WHAT IS NEEDED » For this exercise, print all of the entries exactly as given.

SOURCE MATERIAL »

★ ★ ★ ★

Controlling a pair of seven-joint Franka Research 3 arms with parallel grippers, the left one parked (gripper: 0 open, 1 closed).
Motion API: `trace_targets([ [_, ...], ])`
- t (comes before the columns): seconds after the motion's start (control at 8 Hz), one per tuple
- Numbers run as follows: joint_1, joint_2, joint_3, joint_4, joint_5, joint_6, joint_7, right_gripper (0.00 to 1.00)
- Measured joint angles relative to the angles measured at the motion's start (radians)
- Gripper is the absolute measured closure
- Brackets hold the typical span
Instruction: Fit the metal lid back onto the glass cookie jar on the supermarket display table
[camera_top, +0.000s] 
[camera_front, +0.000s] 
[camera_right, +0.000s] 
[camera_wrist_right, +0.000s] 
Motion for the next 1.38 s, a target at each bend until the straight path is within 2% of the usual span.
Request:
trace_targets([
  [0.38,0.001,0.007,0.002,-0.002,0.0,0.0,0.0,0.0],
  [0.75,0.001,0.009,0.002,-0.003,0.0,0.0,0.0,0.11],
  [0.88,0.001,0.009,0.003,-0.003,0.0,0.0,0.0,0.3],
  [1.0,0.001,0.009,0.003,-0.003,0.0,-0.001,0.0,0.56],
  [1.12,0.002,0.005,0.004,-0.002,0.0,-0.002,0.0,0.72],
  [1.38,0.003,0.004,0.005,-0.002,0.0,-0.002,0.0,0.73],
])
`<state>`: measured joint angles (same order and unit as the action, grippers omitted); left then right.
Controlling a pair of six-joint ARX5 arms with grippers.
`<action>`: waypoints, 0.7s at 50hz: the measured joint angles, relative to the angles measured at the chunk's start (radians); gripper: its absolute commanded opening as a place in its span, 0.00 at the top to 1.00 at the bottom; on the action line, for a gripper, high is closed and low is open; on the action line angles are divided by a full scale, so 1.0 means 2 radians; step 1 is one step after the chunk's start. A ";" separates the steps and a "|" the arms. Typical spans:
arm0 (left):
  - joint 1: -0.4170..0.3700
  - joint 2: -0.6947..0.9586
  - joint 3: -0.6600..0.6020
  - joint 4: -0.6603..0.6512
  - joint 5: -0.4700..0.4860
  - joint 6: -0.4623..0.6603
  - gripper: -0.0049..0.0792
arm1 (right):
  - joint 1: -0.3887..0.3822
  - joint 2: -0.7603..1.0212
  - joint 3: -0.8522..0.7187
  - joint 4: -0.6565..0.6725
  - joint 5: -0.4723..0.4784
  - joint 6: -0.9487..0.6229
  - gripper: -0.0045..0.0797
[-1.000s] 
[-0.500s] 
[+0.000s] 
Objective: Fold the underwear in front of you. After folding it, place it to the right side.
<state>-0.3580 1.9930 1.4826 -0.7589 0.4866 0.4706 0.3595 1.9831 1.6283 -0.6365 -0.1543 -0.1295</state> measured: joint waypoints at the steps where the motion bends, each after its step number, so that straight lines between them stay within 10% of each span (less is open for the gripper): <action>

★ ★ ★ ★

WRITTEN ANSWER »
Controlling a pair of seven-joint Franka Research 3 arms with parallel grippers, the left one parked (gripper: 0 open, 1 closed).
Motion API: `trace_targets([ [_, ...], ])`
- t (comes before the columns): seconds after the motion's start (control at 8 Hz), one per tuple
- Numbers run as follows: joint_1, joint_2, joint_3, joint_4, joint_5, joint_6, joint_7, right_gripper (0.00 to 1.00)
- Measured joint angles relative to the angles measured at the motion's start (radians)
- Gripper is the absolute measured closure
- Brackets hold the typical span
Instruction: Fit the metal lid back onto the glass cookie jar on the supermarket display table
[camera_top, +0.000s] 
[camera_front, +0.000s] 
[camera_right, +0.000s] 
[camera_wrist_right, +0.000s] 
Motion for the next 1.38 s, a target at each bend until the straight path is within 2% of the usual span.
Request:
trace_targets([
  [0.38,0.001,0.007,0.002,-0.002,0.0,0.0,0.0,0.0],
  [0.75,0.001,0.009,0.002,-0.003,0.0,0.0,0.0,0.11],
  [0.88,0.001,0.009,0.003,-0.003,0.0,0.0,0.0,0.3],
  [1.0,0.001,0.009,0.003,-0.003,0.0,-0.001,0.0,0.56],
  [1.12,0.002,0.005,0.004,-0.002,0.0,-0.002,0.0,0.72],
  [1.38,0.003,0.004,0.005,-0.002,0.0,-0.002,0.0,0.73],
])
`<state>`: measured joint angles (same order and unit as the action, grippers omitted); left then right.
Controlling a pair of six-joint ARX5 arms with grippers.
`<action>`: waypoints, 0.7s at 50hz: the measured joint angles, relative to the angles measured at the chunk's start (radians); gripper: its absolute commanded opening as a place in its span, 0.00 at the top to 1.00 at the bottom; on the action line, for a gripper, high is closed and low is open; on the action line angles are divided by a full scale, so 1.0 means 2 radians; step 1 is one step after the chunk's start. A ";" separates the steps and a "|" the arms. Typical spans:
arm0 (left):
  - joint 1: -0.4170..0.3700
  - joint 2: -0.6947..0.9586
  - joint 3: -0.6600..0.6020
  - joint 4: -0.6603..0.6512
  - joint 5: -0.4700..0.4860
  - joint 6: -0.4623..0.6603
  - gripper: -0.0049..0.0792
arm1 (right):
  - joint 1: -0.3887..0.3822
  - joint 2: -0.7603..1.0212
  - joint 3: -0.8522..0.7187
  - joint 4: -0.6565..0.6725
  - joint 5: -0.4723..0.4784
  - joint 6: -0.9487..0.6229
  - gripper: -0.0045..0.0797
[-1.000s] 
[-0.500s] 
[+0.000s] 
Objective: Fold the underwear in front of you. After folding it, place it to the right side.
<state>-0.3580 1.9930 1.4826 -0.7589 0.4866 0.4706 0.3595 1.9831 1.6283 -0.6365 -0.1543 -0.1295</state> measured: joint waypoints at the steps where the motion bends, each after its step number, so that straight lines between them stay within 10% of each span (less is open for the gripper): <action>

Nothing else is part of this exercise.